I'm not sure if it's ok for me to post, or if I should just comment. But I think it'll be ok if I post :D

It's been 4 days since I started my fast and I was planning to fast just Youtube, Hulu, and any other source of online videos, movies, shows, etc. But as each day past, I found (don't really know if say ing "God helped me realize" because it just doesn't feel like that yet) that there are more things in my life that take up a lot of my time. So on Day 2, I decided to fast Facebook, too. Then as Day 3 rolled by, I would tell myself that I could never give up music because music is a passion of mine. Yet again, I felt the need to give up music. I limited myself to Christian/Worship music, of course, and to instrumentals. And yes, someone told me "That's the same thing, you just dont listen to the lyrics. You just sing along with it." But I'm not talking about those kind of intrumentals. I'm talking about instrumentals such as Nujabes or this guy I found on YouTube (thankfully it was before the fast) named Soulostar. If you're not fasting YouTube, you should give them a listen. I wanted these kinds of songs so I can express my own feelings and lyrics to God because sometimes, worship songs just doesn't hit the stop. Not that they aren't good or anything, but there are times where my own words just mean so much more.

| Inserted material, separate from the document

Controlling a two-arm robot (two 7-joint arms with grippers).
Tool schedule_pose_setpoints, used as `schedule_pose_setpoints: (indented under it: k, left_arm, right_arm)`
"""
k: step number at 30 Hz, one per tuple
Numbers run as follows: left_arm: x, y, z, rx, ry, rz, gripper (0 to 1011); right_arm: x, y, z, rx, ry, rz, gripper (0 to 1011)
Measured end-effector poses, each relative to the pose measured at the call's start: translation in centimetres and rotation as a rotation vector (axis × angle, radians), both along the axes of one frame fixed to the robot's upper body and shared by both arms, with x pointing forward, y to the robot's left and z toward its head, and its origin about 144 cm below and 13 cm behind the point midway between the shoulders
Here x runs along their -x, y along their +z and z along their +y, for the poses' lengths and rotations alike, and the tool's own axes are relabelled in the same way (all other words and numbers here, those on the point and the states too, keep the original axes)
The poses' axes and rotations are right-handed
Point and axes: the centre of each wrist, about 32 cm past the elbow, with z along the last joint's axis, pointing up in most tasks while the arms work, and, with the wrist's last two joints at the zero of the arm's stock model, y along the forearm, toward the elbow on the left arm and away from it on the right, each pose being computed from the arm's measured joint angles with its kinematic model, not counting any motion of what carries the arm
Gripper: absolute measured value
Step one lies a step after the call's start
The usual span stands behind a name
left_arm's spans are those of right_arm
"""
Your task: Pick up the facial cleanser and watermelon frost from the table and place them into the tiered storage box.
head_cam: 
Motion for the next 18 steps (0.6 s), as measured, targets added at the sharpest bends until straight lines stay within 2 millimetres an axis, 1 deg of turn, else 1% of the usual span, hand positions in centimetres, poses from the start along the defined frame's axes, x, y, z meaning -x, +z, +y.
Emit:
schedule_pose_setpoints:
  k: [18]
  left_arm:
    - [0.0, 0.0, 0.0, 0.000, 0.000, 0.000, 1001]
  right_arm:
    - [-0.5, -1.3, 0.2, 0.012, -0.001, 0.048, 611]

In these 4 days, I learned that prayer to me is so generic. It's too bland, if you catch my drift. People say, "I pray to God" or "Hope He answers my prayer." I realized in the past few years, I wouldn't "pray" but rather "talk" to God. I know you might be thinking, "it's the same thing." No it's not. Talking to God makes me more comfortable. When I was younger, my mom would make fun of my for being fat. T.T She would say that I won't have any friends or whatnot. Obviously she was joking, but I took it kinda seriously. And come Sunday Worship, or retreat, my favorite song to sing was "Jesus, you are my best friend." I would cry everytime I sang that song, laughing at my mom, telling her that I do have friends. (Dang, I just started crying when I was writing this and I'm in the library. HAHA :]) And you don't "pray" to you're friends, you talk to them. Asking them how their day was and what they did. Sometimes God needs to be asked that once in a while. He doesn't need to hear the same redundant thing over and over again. When I need to talk and no one is around, I would talk to God, telling Him what happened during school today or whatever.

Oh, I wanted to add was, I thought about doing any variation of the Daniel Fast. But everything I think about it, I would think about the end goal, which is to lose weight and that would defeat the whole purpose of fasting. But to think that I would be gluttonous is bad thinking too, considering that gluttony is one of the seven deadly sins. (If you're not fasting movies, you should watch "se7en" or "7" or "seven" all the same.) But yea....

...I don't really know how this works. This is the first blog I ever posted/written/done, etc.
Sorry if my blog doesn't flow well. I just wanted to write what's been happening these past 4 days. As the fasting continues, maybe I'll get better at posting :D

He will give you comfort in times of trouble. He will give you hope in times of despair.
He will give you strength in times of weakness. No matter what, He will be there.